DIRECTIONS: Which of the lines below hold "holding"? Please return each one.

DATA SHOWN:
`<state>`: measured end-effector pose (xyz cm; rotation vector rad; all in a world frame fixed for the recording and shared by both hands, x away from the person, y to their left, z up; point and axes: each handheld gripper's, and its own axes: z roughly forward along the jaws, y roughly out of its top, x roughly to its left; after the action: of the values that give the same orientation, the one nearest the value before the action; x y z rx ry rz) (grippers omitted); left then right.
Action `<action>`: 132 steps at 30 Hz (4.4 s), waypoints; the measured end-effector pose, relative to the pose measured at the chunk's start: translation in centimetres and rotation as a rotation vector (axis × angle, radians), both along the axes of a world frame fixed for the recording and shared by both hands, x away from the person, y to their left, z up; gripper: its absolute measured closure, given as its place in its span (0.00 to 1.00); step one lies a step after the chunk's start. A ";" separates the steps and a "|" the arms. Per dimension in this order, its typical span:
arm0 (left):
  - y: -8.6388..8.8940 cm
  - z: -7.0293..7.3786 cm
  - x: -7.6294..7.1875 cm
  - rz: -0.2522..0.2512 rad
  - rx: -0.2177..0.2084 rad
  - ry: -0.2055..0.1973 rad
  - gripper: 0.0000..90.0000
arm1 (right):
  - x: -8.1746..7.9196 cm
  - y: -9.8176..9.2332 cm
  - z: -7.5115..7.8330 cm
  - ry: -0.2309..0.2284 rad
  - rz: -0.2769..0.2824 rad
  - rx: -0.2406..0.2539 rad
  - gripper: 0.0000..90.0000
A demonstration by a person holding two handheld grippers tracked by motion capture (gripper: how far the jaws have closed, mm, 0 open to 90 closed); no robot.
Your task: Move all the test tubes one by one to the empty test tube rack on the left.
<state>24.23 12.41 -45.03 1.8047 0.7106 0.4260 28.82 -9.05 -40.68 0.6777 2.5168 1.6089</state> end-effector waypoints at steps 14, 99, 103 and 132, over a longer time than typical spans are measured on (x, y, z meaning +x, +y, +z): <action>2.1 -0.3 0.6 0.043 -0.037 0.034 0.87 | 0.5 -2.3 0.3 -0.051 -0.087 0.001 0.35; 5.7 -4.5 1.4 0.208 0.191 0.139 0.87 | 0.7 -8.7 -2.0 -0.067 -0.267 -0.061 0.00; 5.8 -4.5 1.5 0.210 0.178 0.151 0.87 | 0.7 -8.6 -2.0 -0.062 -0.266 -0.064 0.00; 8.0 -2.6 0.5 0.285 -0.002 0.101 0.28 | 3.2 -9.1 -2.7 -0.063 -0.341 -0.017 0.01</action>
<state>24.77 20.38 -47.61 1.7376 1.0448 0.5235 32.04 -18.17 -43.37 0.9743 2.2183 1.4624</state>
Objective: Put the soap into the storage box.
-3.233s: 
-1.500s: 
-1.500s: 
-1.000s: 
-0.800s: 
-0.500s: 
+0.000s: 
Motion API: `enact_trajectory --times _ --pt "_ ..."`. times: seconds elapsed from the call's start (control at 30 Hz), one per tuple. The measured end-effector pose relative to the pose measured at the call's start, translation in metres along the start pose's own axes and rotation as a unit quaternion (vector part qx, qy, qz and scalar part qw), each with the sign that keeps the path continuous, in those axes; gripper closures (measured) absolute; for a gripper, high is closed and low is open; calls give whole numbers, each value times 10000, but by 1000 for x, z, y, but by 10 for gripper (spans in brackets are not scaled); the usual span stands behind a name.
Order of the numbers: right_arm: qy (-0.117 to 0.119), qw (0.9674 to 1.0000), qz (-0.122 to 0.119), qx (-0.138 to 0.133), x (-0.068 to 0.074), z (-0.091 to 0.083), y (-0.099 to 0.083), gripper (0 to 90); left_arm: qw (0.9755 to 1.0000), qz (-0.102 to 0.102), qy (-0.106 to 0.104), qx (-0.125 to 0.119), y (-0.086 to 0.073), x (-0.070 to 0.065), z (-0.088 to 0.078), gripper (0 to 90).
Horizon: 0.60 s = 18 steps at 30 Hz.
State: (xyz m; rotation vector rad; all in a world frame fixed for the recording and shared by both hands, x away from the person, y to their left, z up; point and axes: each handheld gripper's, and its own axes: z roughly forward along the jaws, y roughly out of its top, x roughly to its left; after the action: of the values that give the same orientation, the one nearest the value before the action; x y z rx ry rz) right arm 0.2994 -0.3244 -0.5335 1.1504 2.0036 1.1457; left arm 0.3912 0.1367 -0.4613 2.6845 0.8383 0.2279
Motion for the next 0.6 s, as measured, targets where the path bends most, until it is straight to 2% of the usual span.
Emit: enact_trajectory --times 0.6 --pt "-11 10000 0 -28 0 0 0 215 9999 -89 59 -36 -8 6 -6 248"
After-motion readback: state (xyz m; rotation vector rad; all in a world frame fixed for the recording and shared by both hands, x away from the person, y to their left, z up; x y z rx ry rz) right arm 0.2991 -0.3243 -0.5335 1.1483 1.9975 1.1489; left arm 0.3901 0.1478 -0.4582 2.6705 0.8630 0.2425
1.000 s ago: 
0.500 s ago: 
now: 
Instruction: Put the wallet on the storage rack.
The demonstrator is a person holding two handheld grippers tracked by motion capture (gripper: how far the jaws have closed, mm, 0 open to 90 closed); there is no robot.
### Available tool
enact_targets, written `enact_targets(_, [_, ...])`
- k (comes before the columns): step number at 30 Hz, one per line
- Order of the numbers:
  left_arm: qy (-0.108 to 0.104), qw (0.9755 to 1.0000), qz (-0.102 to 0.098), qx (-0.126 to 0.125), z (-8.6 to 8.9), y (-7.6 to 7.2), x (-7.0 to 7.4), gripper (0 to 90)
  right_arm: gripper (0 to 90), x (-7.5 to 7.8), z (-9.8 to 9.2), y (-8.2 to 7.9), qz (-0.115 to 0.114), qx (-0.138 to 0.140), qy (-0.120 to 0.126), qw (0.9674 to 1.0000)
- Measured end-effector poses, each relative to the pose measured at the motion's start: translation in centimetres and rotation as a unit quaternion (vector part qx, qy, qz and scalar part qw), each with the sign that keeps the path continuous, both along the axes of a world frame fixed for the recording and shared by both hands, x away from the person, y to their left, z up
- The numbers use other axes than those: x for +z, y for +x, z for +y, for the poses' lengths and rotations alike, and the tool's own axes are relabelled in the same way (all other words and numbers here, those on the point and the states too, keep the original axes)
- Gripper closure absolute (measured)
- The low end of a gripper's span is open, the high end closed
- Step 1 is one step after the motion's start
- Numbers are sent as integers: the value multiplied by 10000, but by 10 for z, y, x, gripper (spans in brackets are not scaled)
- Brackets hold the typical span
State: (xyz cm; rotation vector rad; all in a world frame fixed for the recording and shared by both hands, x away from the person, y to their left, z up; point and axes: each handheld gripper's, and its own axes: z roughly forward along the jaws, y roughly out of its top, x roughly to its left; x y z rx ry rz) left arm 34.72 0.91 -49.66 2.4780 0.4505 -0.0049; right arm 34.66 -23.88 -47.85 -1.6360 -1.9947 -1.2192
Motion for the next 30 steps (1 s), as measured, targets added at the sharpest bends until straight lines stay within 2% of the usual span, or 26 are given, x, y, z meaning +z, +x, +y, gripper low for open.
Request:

SOLUTION FOR THIS EXERCISE:
A demonstration by a person holding two handheld grippers tracked by motion capture (gripper: how far the jaws have closed, mm, 0 open to 90 closed); no robot.
The demonstrator is a person holding two handheld grippers tracked by motion capture (gripper: how far the jaws have closed, mm, 0 open to 90 closed); there is no robot.

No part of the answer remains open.